Click here for Fact Sheet, Campaigns, Background, and more information on endangered Pacific Leatherback sea turtles.
The Leatherback Watch Program began in 2010 to work collaboratively with charter vessels, marine researchers and local yacht clubs to compile, record and communicate sightings of Pacific leatherbacks off the West Coast of the United States using photos and GPS coordinates to validate the data for use in ongoing marine ecology studies.
“The best way to monitor a species is to collaborate with others and create a network,” said Kate Cummings from Blue Ocean Whale Watch based in Moss Landing. “The Leatherback Watch Program is doing just that: getting the public involved to better understand the movements and habits of the endangered leatherback turtles to aide in conservation.”
“Seeing this rare sea turtle was the highlight of our day and taking part in the voluntary Leatherback Watch Program transformed our lucky sighting into another data point in the ongoing conservation work of the Sea Turtle Restoration Project” said captain Larry Twomey, calling from his yacht offshore of Monterey.
With the help of citizen scientists like Larry, the Leatherback Watch Program has recorded sightings from Point Sur California up to British Columbia, Canada. Visitors onboard with the Blue Ocean Whale Watching in the Monterey Bay National Marine Sanctuary and the Oceanic Society in the Gulf of the Farallones National Marine Sanctuary have scored the most sightings this summer. The majority of sightings were off the California coast in an area slated to be designated as protected critical habitat under the Endangered Species Act for these marine reptiles on November 15, 2011.
“The unfortunate fact is that we have few remaining Leatherbacks in the Pacific Ocean,” said Marc Ward of Sea Turtles Forever who shared the majority of sightings from Oregon and Washington. “They are hanging by a thread as far as overall numbers in the Pacific.”
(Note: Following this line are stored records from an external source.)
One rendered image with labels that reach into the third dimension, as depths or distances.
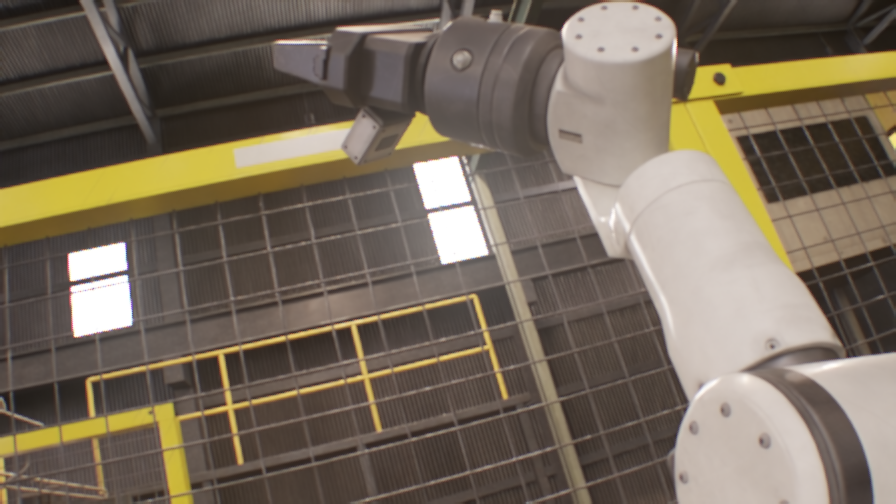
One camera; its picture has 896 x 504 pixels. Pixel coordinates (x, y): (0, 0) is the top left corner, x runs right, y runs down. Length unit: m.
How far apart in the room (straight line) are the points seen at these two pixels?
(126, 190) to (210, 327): 10.59
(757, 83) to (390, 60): 0.71
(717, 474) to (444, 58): 0.31
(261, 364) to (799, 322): 11.69
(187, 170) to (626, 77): 0.57
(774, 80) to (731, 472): 0.90
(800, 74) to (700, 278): 0.85
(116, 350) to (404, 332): 4.99
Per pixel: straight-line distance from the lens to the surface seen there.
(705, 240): 0.32
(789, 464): 0.21
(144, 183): 0.82
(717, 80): 1.01
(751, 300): 0.29
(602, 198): 0.42
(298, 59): 0.51
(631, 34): 0.39
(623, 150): 0.41
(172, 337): 11.49
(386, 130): 0.50
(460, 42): 0.44
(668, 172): 0.35
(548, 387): 5.75
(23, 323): 13.45
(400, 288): 11.37
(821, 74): 1.16
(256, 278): 12.38
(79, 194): 0.84
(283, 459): 5.17
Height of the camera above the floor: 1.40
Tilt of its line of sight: 20 degrees up
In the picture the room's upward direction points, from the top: 17 degrees counter-clockwise
Leatherbacks grow up to eight feet long, can weight close to a ton, have survived the extinction of dinosaurs over 65 million years ago virtually unchanged, but are now under a serious threat of extinction in the Pacific. Populations of the Pacific leatherback have declined by approximately 90 percent in the last 25 years under the constant assault of industrial fishing, particularly the deadly interactions with longline and gillnet fishing gear. Illegal poaching, vessel strikes, entanglement in marine debris, and plastic pollution ingestion all harm and kill these imperiled animals. For over twenty years, the Sea Turtle Restoration Project www.seaturtles.org has worked from California and the Gulf of Mexico with communities across the globe to protect endangered leatherback sea turtles from slipping closer to extinction.
“It is always so nice to hear from participants of the Leatherback Watch Program who are willing to spend time out of their day to give us information, and who are willing to share their photos and videos with us, too,” said Ming Ong, intern with www.seaturtles.org in charge of outreach to the Leatherback Watch Program partners.